Sequence: a particular order in which related events, movements or things follow each other.

 

Or, a board game my husband and I have been playing every night for the past month in a competitive, unending round-robin display of stubbornness.

 

Vince Lombardi famously said, “Winning isn’t everything, but wanting to win is.” The desire to win is not lacking in our nightly battles.  

 

In the throes of victory, I often say that my strategy is all about the endgame.  My opponent often gets the upper hand early in the game, but it is through my diligence and resourcefulness that ultimately victory is mine. (Perhaps it’s just luck.)

 

The game of chess has been played for centuries by those keeping the endgame in sight. There are principles that include strategies like cutting the enemy off and centralizing the king.

 

Simplistic, I know; but aren’t these principals basic rules for living a Christian life? For growing a faith-filled marriage?

 

When we make time for each other away from the constant distractions, our comfort with one another grows.  We communicate without assumptions or defenses.
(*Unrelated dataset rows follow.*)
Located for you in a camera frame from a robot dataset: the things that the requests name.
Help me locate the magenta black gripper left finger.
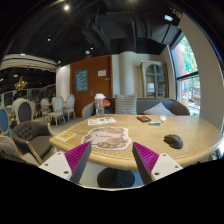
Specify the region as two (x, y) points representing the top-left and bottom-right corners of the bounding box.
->
(65, 142), (91, 184)

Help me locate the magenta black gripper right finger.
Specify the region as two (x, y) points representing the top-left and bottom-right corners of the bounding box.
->
(132, 142), (159, 185)

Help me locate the black computer mouse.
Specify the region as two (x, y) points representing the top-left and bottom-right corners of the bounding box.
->
(164, 134), (183, 149)

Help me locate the map-shaped mouse pad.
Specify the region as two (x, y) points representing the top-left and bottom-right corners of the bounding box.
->
(81, 126), (131, 151)

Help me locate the yellow square card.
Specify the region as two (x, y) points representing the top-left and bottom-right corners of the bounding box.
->
(56, 131), (75, 142)

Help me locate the teal small packet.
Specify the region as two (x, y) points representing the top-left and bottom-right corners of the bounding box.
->
(149, 121), (161, 126)

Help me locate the round wooden table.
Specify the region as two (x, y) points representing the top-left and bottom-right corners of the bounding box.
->
(50, 114), (224, 188)

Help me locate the black red small box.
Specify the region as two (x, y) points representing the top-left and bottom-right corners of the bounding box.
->
(137, 116), (151, 123)

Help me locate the small white object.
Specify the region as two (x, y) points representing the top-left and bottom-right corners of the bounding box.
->
(160, 115), (167, 123)

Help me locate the white printed leaflet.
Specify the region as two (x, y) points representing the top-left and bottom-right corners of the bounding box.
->
(88, 117), (117, 126)

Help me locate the dark grey tufted armchair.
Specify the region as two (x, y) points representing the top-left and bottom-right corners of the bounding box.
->
(12, 121), (53, 164)

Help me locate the white dining chair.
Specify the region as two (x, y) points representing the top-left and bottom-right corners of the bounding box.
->
(48, 96), (64, 123)
(63, 94), (76, 119)

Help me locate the light grey cushion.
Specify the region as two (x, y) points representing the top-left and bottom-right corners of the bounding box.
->
(144, 103), (173, 116)

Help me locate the striped cushion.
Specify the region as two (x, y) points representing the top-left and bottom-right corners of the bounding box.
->
(115, 94), (137, 115)

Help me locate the grey sofa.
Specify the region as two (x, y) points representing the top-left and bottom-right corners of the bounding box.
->
(82, 98), (190, 119)

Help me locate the clear plastic tumbler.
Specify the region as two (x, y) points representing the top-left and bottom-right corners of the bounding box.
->
(94, 93), (105, 118)

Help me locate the grey oval-back chair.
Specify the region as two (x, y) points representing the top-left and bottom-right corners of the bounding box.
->
(16, 100), (33, 123)

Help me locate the blue-back chair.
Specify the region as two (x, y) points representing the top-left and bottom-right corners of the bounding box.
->
(0, 107), (11, 137)

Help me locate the glass-door wooden cabinet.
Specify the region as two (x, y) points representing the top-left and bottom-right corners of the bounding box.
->
(140, 61), (168, 98)

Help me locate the orange wooden door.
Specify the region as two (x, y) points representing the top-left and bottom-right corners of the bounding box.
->
(70, 55), (112, 117)

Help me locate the gold chandelier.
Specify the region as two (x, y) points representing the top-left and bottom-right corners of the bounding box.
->
(15, 77), (27, 90)

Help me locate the large window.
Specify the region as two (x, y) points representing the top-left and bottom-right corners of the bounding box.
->
(171, 34), (201, 116)

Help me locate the blue wall poster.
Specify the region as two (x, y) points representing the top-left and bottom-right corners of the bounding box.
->
(75, 69), (88, 92)

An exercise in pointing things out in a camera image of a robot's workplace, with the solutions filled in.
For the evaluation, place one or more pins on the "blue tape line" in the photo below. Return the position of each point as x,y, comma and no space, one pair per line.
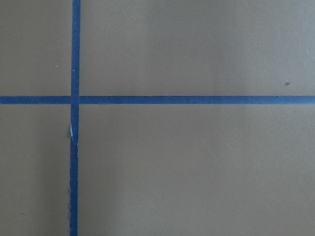
197,100
75,49

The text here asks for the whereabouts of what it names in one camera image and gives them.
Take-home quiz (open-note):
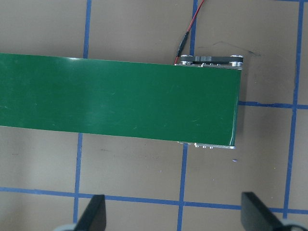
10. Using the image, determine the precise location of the green belt conveyor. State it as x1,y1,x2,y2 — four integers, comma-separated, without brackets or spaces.
0,52,244,151

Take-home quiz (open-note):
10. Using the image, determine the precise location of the red and black power cable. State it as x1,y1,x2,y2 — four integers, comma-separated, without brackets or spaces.
173,0,205,65

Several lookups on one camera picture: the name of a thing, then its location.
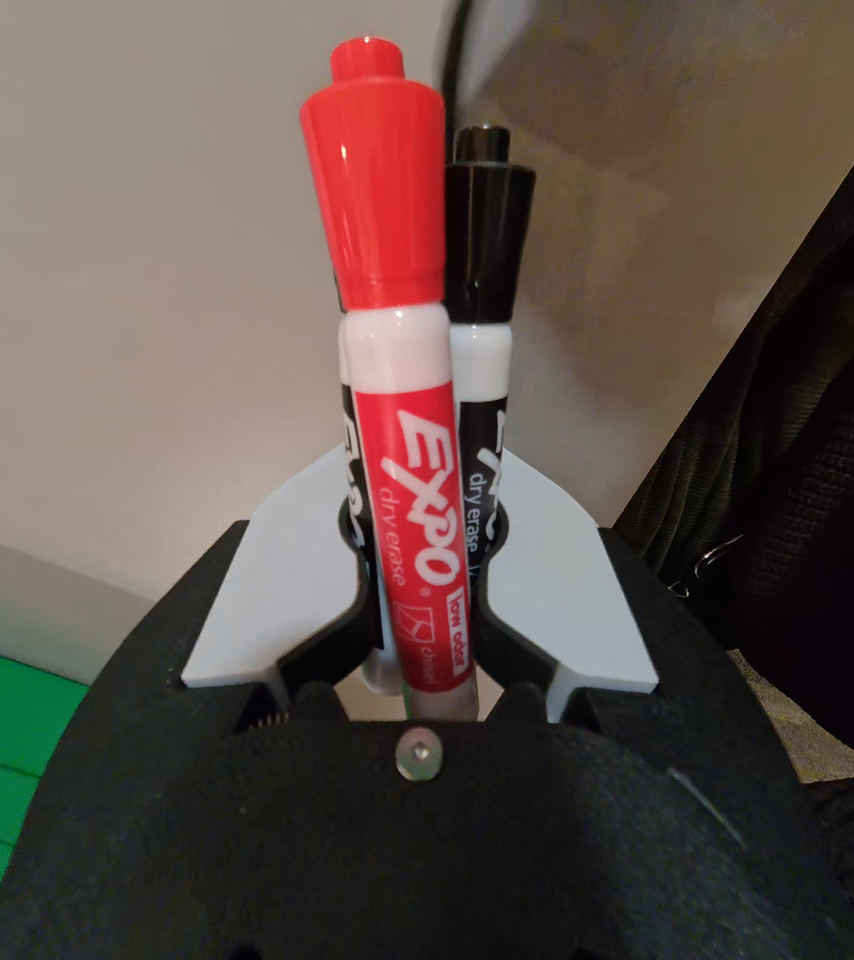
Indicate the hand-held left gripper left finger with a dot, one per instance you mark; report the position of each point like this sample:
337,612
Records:
269,600

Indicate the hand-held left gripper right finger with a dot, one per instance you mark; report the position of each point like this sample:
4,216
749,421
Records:
569,600

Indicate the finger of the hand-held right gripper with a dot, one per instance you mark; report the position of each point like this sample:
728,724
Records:
487,37

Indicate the black dry erase marker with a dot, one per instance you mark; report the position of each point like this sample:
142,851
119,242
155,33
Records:
352,450
487,240

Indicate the red dry erase marker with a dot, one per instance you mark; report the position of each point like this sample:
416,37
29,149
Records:
389,225

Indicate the small metal clip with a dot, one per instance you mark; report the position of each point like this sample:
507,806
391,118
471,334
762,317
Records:
712,559

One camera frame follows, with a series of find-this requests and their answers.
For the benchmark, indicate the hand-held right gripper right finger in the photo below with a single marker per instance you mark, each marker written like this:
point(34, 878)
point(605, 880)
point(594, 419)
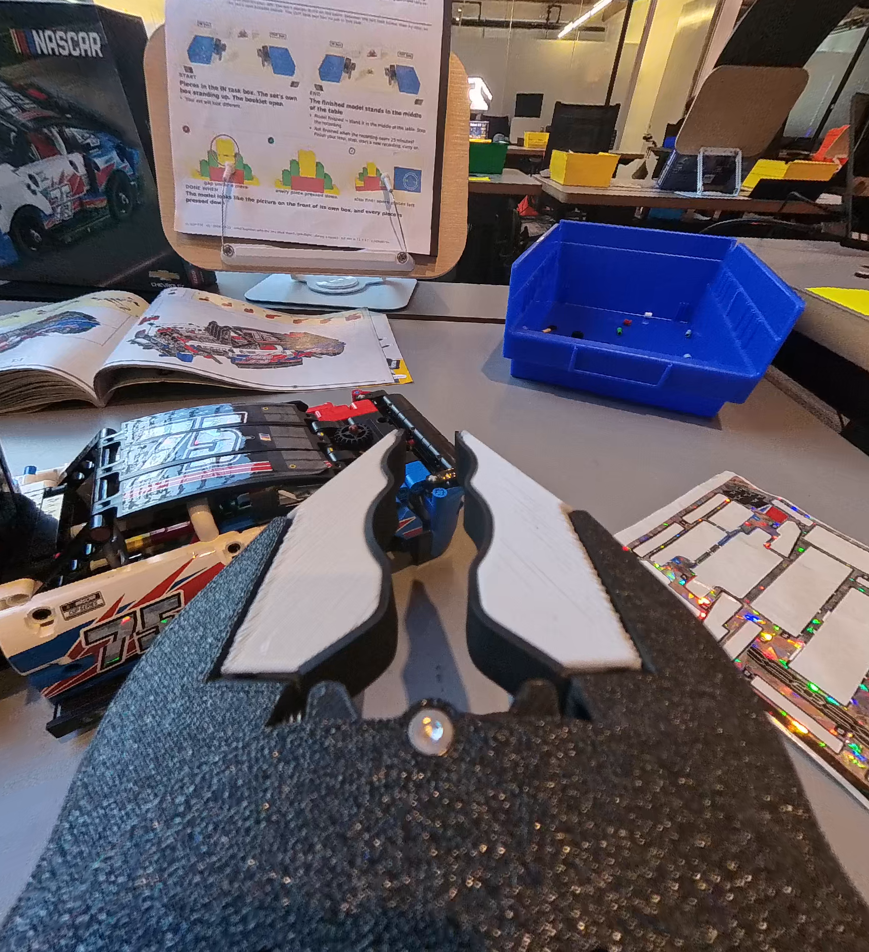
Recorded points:
point(546, 580)

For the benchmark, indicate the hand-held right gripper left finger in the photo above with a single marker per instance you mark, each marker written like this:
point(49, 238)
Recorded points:
point(308, 587)

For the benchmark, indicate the toy brick race car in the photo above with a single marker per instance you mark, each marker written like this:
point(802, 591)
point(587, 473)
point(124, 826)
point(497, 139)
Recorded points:
point(181, 446)

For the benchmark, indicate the grey desk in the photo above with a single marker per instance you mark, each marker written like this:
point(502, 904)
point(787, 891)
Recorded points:
point(628, 461)

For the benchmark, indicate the blue plastic bin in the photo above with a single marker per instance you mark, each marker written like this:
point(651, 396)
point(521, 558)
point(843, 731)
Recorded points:
point(628, 357)

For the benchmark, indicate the yellow-cornered white booklet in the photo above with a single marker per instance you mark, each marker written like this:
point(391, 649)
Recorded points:
point(256, 335)

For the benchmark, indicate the printed sticker sheet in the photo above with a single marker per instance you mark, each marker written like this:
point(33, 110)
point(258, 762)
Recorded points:
point(814, 610)

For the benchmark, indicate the white stand base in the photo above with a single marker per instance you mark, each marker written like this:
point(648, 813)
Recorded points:
point(330, 294)

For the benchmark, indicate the long wooden work table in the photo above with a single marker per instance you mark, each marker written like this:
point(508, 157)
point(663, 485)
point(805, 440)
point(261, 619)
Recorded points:
point(665, 195)

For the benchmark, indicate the neighbouring beige table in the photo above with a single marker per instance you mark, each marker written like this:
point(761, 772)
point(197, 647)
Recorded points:
point(814, 268)

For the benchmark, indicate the yellow plastic bin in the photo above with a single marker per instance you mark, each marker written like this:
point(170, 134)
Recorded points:
point(583, 167)

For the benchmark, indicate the black toy set box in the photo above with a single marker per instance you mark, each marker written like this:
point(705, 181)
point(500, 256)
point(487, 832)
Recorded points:
point(70, 238)

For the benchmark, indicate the yellow paper sheet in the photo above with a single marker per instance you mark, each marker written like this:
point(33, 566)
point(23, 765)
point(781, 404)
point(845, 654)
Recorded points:
point(866, 301)

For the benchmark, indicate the dark green storage bin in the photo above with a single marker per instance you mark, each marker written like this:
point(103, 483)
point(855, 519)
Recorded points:
point(488, 156)

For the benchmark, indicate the tan clipboard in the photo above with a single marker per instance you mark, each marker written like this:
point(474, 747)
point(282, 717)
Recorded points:
point(453, 149)

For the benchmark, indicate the black computer monitor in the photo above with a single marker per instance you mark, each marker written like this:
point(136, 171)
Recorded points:
point(583, 126)

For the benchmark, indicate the printed instruction sheet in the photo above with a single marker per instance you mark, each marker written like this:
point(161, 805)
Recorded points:
point(300, 111)

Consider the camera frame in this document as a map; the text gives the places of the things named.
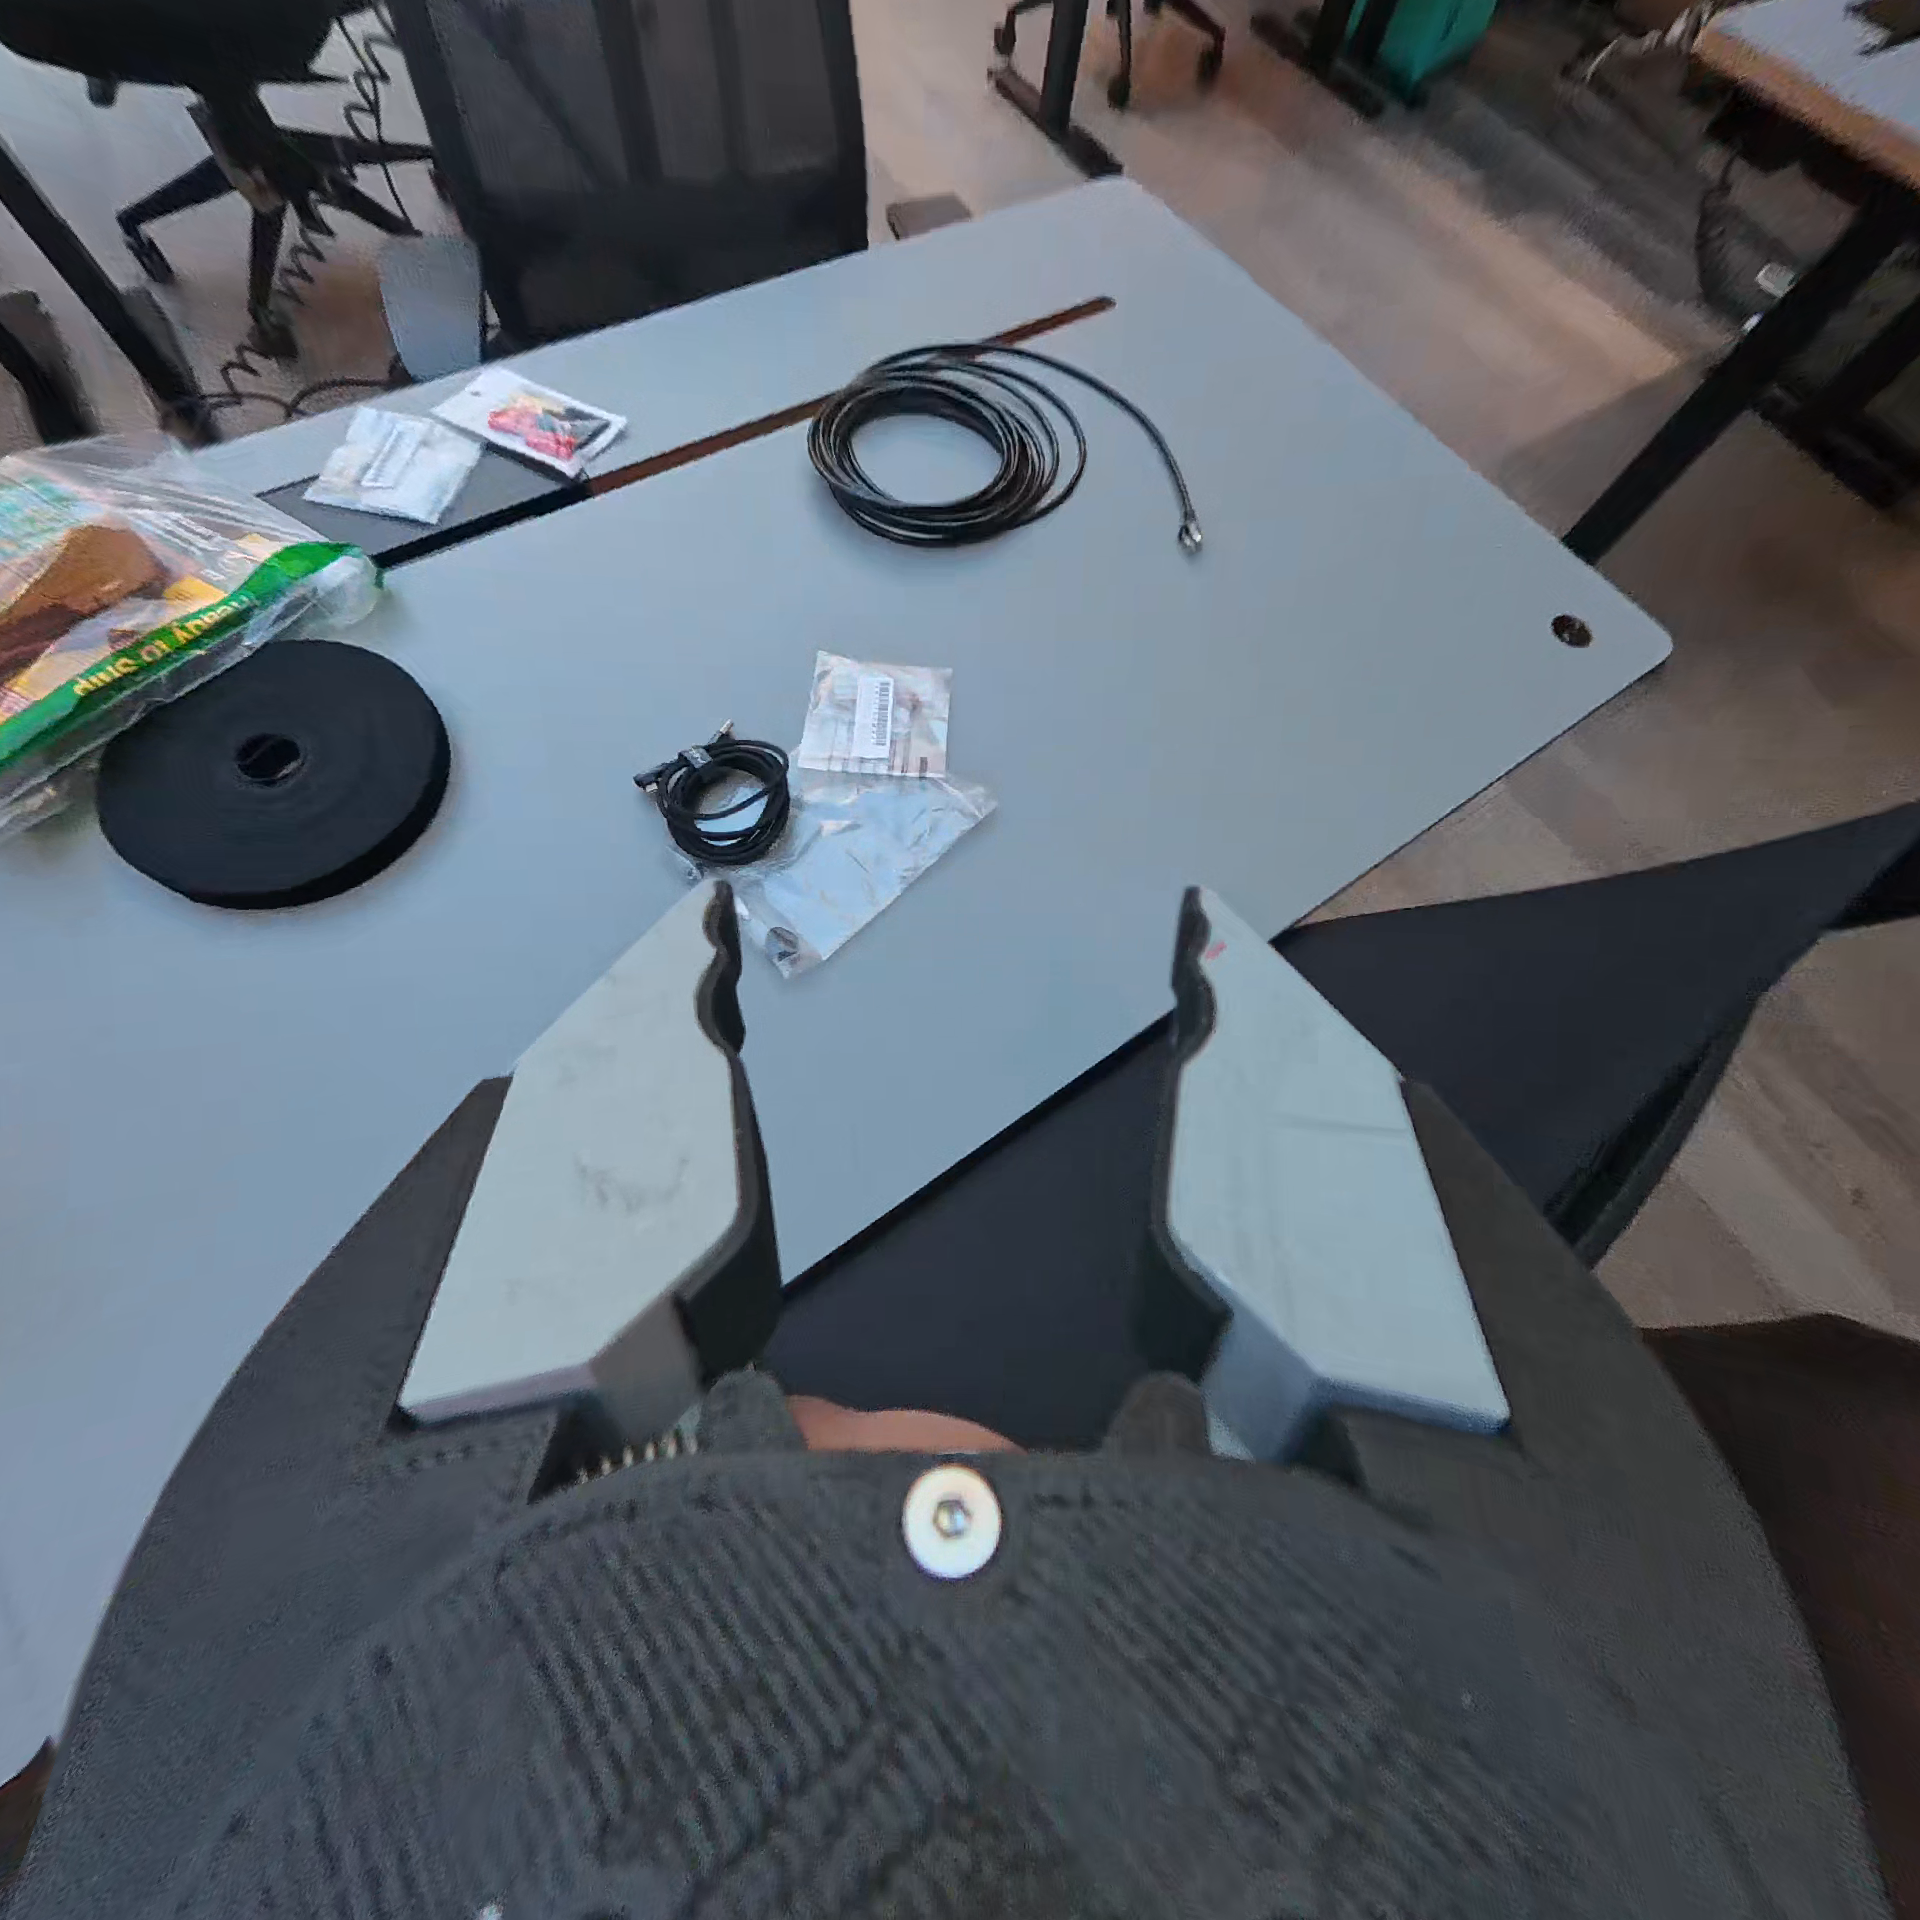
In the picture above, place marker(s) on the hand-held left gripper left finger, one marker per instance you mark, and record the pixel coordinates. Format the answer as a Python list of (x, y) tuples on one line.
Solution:
[(600, 1214)]

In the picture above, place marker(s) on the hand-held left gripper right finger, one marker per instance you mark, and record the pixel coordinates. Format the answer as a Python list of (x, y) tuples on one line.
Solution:
[(1320, 1214)]

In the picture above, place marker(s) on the crinkled clear plastic bag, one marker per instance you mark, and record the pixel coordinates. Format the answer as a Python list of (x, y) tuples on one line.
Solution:
[(869, 855)]

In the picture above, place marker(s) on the grey desk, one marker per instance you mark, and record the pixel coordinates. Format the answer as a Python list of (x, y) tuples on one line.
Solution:
[(1049, 675)]

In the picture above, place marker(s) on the black hook-and-loop tape roll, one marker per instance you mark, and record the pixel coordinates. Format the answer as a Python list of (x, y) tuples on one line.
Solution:
[(359, 810)]

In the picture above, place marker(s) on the clear packet with barcode label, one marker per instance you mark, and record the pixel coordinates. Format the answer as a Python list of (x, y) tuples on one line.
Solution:
[(878, 715)]

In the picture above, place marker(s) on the clear bag with green strip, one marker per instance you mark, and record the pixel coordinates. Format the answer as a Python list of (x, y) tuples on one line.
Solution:
[(135, 599)]

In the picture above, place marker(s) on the small clear bag tiny parts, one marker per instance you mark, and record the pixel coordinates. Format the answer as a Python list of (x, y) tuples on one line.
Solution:
[(389, 464)]

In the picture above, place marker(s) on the small bag with red item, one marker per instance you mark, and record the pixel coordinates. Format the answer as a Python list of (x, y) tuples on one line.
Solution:
[(533, 422)]

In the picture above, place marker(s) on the grey chair back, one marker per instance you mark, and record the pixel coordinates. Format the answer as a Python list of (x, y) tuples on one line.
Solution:
[(430, 308)]

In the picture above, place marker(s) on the teal storage bin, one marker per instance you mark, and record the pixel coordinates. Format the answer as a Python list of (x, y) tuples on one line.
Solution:
[(1425, 45)]

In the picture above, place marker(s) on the white table with wooden edge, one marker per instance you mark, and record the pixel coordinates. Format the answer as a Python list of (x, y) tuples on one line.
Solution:
[(1816, 77)]
We laugh easier. This carries on into other aspects of our lives, creating an ease in our partnership.

 

As Pope Francis writes in “Amoris Laetitia,” his apostolic exhortation on love in the family, “marriage is an inevitable mixture of enjoyment and struggles, tensions and repose, pain and relief, satisfactions and longings, annoyances and pleasures, but always on the path of friendship, which inspires married couples to care for one another.”

 

Lombardi is also credited with the phrase, “Practice does not make perfect. Only perfect practice makes perfect.” Lucky for us there is no perfect marriage or imperfect prayer.  To pray regularly requires discipline, but grows easier in time to make part of a daily routine.

 

Our children may not wish to join in the game each evening, but they do witness our example of Catholic marriage. The act of sitting and slowing down each evening at the kitchen table away from distractions has created a space in time where we focus on one another.  We work towards resolution of the day’s issues. Regardless of the winner (usually me), we have carved out some time together.

 

Pope Francis writes, “Few human joys are as deep and thrilling as those experienced by two people who love one another and have achieved something as the result of a great, shared effort.”

 

Or as magnificent as a six-day streak of reigning victorious in Sequence.